A Western media outlet considered the European Union to lack the necessary strategy to face the new difficult international era in the shadow of the Trump presidency over the United States.
The Swiss newspaper "Tags Anseiger" in an article outlined a difficult outlook for the European Union in the shadow of the Trump presidency in the coming years and wrote: European countries are facing a new difficult international era. The presence of " Ursula von der Leyen", President of the European Commission, at the Davos Economic Summit showed that the Union still lacks the necessary strategy for this.
The article continues: The world has not looked very promising since "Donald Trump", the new President of the United States, was sworn in on January 20.
Ursula von der Leyen, President of the European Commission, also said at the Davos World Economic Forum: With the coming to power of the President of the United States, a new era of intense geostrategic competition has begun.
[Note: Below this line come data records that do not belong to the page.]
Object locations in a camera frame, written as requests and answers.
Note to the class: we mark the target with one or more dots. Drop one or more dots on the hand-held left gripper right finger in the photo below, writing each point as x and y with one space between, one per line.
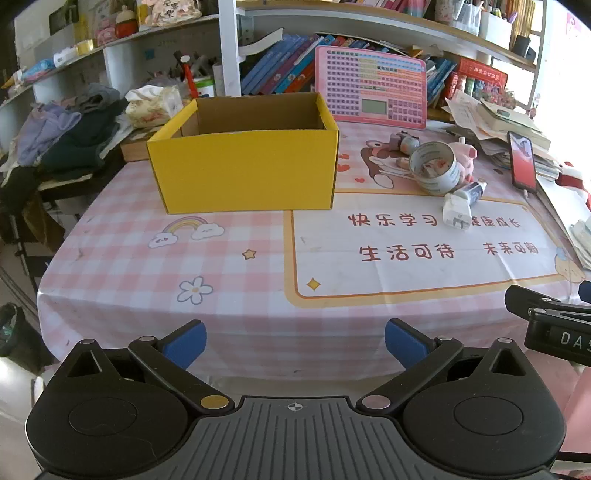
406 344

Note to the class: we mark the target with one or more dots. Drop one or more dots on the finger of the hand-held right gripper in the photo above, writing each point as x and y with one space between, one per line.
531 300

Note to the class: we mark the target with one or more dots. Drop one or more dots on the stack of papers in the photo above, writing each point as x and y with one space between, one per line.
498 120

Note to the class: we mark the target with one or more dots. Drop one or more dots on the red book box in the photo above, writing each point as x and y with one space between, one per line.
480 76

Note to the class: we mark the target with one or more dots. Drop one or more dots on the clear packing tape roll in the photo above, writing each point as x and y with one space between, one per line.
434 168

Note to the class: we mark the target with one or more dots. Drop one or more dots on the row of blue books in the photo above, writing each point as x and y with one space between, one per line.
277 64

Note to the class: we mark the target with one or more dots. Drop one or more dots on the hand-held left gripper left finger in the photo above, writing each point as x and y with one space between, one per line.
184 344

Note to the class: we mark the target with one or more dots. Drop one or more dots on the red and white plush toy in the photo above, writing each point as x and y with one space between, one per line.
575 177

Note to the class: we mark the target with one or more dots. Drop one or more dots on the small white bottle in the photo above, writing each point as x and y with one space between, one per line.
474 191

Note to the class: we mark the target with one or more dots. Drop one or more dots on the yellow cardboard box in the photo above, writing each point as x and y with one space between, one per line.
249 170

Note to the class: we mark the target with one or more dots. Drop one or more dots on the pink pig plush toy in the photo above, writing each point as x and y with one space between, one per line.
465 157

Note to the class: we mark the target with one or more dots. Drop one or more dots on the red smartphone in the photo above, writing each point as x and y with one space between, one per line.
522 161

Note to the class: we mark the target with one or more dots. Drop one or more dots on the wooden chessboard box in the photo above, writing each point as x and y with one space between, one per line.
136 145

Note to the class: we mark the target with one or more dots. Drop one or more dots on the tissue pack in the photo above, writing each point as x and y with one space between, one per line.
152 108

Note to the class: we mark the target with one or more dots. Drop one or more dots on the pile of clothes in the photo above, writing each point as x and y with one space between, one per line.
69 134

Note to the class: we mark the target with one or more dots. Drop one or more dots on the dark trash bin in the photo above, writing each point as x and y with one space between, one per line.
14 330

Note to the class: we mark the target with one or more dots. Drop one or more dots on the pink learning tablet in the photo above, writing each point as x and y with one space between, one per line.
369 87

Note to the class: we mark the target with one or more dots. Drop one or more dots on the red pen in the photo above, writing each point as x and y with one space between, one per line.
187 76

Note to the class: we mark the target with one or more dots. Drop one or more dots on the white pen holder can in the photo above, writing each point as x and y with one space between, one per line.
203 87

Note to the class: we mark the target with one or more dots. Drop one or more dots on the white charger plug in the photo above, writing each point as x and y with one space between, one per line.
456 210
In short, this situation is as follows: everyone against everyone and everyone for themselves. The world’s three dominant economic powers – the US, Europe and China (with a gas station attached to Russia) – are no longer trying to work together on agreed rules for mutual benefit, but are each trying to achieve the best outcome for themselves.
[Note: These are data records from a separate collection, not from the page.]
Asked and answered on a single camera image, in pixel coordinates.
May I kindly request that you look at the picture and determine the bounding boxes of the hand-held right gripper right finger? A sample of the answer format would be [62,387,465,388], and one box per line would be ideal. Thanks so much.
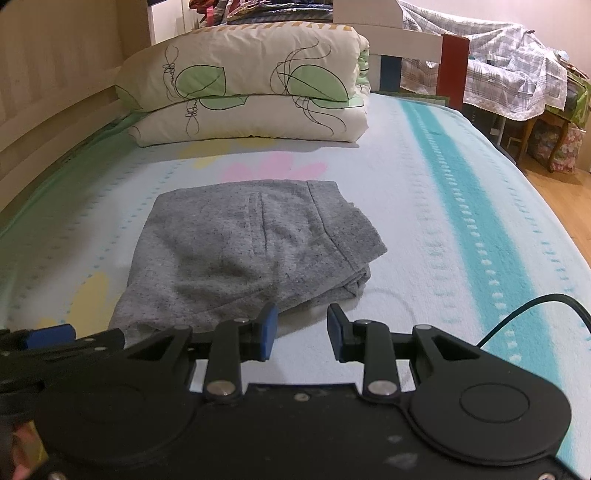
[327,303,483,400]

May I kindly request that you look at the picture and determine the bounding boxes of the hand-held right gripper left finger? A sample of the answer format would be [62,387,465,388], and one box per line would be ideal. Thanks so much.
[122,303,279,402]

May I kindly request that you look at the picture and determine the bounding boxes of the grey pants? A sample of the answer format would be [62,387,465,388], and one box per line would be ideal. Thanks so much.
[110,179,389,335]

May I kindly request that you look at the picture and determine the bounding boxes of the wooden headboard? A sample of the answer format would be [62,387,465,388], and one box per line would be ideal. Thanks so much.
[0,0,153,223]
[332,0,445,93]

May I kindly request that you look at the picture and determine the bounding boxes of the cream leaf-print pillows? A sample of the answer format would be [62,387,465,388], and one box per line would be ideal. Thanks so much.
[115,21,371,114]

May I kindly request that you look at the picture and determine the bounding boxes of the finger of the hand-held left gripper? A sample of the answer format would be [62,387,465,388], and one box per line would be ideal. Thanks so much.
[0,324,77,355]
[25,329,126,371]

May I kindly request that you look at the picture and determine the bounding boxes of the red bed post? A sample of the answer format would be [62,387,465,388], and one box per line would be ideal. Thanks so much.
[436,34,471,112]

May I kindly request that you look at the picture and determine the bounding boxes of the floral bag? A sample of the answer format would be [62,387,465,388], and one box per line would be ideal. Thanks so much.
[551,124,583,174]

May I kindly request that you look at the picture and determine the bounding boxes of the green box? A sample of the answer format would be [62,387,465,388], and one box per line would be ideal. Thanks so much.
[561,68,591,126]

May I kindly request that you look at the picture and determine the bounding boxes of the black cable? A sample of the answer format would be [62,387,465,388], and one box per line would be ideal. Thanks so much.
[475,294,591,350]

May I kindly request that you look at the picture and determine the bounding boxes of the wooden table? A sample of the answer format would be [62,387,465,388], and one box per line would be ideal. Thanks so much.
[508,104,583,174]

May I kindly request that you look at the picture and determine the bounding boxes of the white cabinet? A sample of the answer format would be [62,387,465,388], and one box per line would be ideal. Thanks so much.
[145,0,195,47]

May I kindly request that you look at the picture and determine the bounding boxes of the plaid cloth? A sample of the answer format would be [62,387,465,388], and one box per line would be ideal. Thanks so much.
[398,0,570,123]
Essentially, these three players are competing for access to raw materials, technology, trade routes and markets. Europe, which has benefited greatly from the old order, may be worried and upset by this situation, but it cannot change it. More disappointingly, von der Leyen, the EU’s most powerful representative, did not outline a clear vision of how Europe should deal with this new situation in her speech at the Davos Economic Forum.
The European Commission President did offer ideas to boost the European economy. But her plans seemed pointless. The solutions that the EU Commission has been trying to implement, such as a capital markets union, cheaper energy, and less crippling bureaucracy, are certainly not wrong. But do they really address the root of the problem? Is this the mindset with which Europe should enter the new era?
The appropriate urgency and sense of this bitter reality were instead evident in the speech in Davos by Volodymyr Zelensky, the president of Ukraine, whose country is not part of the European Union but who seems to believe in its power more than many of its leaders. In Davos, the Ukrainian president painted a picture of a confident Europe that is not content with being third or fourth in the competition with Washington or Beijing, because it has significant added value to offer.
Zelensky believes that Europe currently looks at the United States with fear. As an example of European cognitive dissonance, he cited the truly bizarre situation in which Europe hopes and asks the United States to protect it from Russia, but at the same time continues to buy billions of euros worth of liquefied natural gas from Moscow every year.
Zelensky is right, of course; This is a scandal and a spectacular geostrategic folly. Who should take such partners seriously in these circumstances? Ukraine's conclusion is that Europe must learn to take care of itself in a way that the world cannot ignore.